Al Ahram Hebdo
- Al-Ahram Hebdo print edition on April–May 2022
- Type: Weekly newspaper
- Publisher: Al Ahram publishing house
- Editor-in-chief: Fouad Mansour
- News editor: Chérif Soliman
- Founded: 1994; 31 years ago
- Language: French
- Headquarters: Cairo
- ISSN: 1110-5062
- OCLC number: 32526243
- Website: Al-Ahram Hebdo

= Al-Ahram Hebdo =

French-language Egyptian newspaper

Al-Ahram Hebdo is a French-language weekly newspaper in Egypt. In addition to their print and online editions, the newspaper runs Ahraminfo, which provides daily news updates.

==History and profile==
Al Ahram Hebdo was established in 1994 by the Al Ahram publishing house which also owns Al-Ahram newspaper, an English-language version, and Al Ahram Weekly. The paper which is published weekly is based in Cairo.

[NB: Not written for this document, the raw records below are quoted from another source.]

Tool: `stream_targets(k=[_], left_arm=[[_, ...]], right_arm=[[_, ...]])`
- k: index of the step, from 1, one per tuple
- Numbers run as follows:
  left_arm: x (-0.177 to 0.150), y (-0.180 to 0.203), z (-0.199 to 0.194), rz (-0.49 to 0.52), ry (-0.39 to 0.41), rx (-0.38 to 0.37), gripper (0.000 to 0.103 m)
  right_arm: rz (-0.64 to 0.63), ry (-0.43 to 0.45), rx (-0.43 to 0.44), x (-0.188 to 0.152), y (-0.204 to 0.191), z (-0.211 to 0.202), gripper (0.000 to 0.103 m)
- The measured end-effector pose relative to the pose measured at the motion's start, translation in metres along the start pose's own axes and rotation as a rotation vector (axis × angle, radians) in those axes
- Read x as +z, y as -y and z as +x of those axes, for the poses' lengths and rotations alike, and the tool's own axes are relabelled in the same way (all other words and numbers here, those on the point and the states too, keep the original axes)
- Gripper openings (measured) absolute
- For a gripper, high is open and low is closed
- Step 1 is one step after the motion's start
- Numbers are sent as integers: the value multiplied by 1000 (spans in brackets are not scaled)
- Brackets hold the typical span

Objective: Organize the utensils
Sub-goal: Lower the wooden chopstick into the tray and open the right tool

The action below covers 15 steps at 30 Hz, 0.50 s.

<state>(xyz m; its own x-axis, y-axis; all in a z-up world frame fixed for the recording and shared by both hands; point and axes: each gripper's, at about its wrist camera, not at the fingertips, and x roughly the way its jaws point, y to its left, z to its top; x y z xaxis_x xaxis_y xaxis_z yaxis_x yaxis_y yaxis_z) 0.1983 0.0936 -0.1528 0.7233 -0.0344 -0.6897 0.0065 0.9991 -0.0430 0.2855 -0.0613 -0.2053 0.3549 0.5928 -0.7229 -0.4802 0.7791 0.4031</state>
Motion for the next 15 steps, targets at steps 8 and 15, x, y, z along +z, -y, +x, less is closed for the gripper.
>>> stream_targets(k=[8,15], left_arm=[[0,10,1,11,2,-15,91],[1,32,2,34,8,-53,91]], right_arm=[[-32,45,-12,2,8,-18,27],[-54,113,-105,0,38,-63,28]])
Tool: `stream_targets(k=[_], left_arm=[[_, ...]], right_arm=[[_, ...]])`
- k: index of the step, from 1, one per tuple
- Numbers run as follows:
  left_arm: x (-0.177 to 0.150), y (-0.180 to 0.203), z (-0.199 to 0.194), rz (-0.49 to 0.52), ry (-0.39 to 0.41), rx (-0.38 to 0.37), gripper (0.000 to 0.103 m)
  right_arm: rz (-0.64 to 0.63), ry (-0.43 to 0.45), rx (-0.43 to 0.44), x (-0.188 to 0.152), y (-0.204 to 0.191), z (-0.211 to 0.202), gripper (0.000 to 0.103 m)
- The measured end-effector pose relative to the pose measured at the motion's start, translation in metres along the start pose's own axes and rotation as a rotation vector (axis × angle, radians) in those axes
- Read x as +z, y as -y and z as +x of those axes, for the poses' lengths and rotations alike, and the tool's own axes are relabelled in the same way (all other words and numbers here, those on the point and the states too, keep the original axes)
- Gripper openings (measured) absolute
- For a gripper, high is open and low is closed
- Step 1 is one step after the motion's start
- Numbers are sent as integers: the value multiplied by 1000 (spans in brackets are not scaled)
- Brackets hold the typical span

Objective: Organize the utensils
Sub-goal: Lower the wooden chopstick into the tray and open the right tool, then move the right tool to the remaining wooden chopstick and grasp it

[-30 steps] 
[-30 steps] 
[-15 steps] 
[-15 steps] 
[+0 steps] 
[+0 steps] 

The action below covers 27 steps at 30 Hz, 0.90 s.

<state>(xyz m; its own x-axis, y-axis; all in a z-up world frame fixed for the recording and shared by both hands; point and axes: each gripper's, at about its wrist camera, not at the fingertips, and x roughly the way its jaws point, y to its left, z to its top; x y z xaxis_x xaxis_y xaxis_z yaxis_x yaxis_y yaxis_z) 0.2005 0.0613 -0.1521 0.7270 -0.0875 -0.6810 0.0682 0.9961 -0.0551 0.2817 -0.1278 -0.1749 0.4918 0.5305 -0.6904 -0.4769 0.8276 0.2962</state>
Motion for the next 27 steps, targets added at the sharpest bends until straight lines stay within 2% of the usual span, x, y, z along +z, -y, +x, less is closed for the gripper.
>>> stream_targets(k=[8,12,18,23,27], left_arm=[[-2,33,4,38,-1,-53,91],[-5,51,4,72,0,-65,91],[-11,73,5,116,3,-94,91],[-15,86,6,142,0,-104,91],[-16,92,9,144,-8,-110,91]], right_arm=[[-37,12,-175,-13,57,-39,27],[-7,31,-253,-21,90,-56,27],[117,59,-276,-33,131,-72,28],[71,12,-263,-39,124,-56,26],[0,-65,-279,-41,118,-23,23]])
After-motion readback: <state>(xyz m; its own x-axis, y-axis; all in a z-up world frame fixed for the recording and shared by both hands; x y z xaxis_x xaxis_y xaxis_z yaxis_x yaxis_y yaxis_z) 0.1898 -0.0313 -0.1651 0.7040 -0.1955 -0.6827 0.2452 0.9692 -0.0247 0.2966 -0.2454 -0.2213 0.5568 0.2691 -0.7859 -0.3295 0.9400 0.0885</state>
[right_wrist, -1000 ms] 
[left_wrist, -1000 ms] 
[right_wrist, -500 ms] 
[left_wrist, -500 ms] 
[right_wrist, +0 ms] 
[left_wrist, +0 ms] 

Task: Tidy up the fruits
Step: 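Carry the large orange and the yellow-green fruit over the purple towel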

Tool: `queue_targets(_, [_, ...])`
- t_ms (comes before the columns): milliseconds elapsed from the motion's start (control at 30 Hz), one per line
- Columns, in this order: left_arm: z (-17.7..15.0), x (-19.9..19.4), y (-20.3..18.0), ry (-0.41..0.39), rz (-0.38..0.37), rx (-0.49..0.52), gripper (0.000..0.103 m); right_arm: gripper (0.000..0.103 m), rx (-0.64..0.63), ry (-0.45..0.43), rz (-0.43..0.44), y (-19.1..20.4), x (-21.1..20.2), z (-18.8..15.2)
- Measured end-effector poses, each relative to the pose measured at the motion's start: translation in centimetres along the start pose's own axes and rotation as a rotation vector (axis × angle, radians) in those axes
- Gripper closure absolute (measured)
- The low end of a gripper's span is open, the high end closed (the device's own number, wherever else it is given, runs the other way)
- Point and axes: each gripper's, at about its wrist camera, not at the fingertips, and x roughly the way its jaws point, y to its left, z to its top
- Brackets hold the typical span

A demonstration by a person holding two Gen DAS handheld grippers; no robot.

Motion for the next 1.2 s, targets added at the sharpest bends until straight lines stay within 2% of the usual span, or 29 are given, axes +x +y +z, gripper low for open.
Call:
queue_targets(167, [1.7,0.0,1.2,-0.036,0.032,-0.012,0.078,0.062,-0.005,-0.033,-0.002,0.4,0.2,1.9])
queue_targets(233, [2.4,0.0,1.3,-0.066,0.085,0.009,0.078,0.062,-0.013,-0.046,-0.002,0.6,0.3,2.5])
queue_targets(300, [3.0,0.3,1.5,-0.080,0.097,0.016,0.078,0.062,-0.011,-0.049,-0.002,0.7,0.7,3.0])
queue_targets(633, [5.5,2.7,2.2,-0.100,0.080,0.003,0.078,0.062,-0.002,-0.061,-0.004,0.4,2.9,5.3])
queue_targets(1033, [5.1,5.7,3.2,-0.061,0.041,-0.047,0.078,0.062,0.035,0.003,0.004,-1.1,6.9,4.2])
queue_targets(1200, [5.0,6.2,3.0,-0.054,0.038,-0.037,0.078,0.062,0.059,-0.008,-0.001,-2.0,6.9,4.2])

Egyptian writer Mohamed Salmawy was the first of Al-Ahram Hebdo editors-in-chief. Hisham Mourad also served as editor-in-chief. He was appointed to the post in January 2011. In June 2014, Fouad Mansour who was the managing editor of the magazine since 2003, was appointed editor-in-chief of the weekly. Fouad Mansour co-founded Ahram Online, Egypt biggest English language news website, with veteran Egyptian journalist and writer Hani Shukrallah in 2010.

Dina Abdel Mooti Darwich, an Egyptian journalist who won the first Samir Kassir Prize in 2006 for an article written in Al-Ahram Hebdo, is among the founding team of the weekly.

In 2023, the newspaper launched the daily digital news service Ahraminfo, to complement the print edition and website.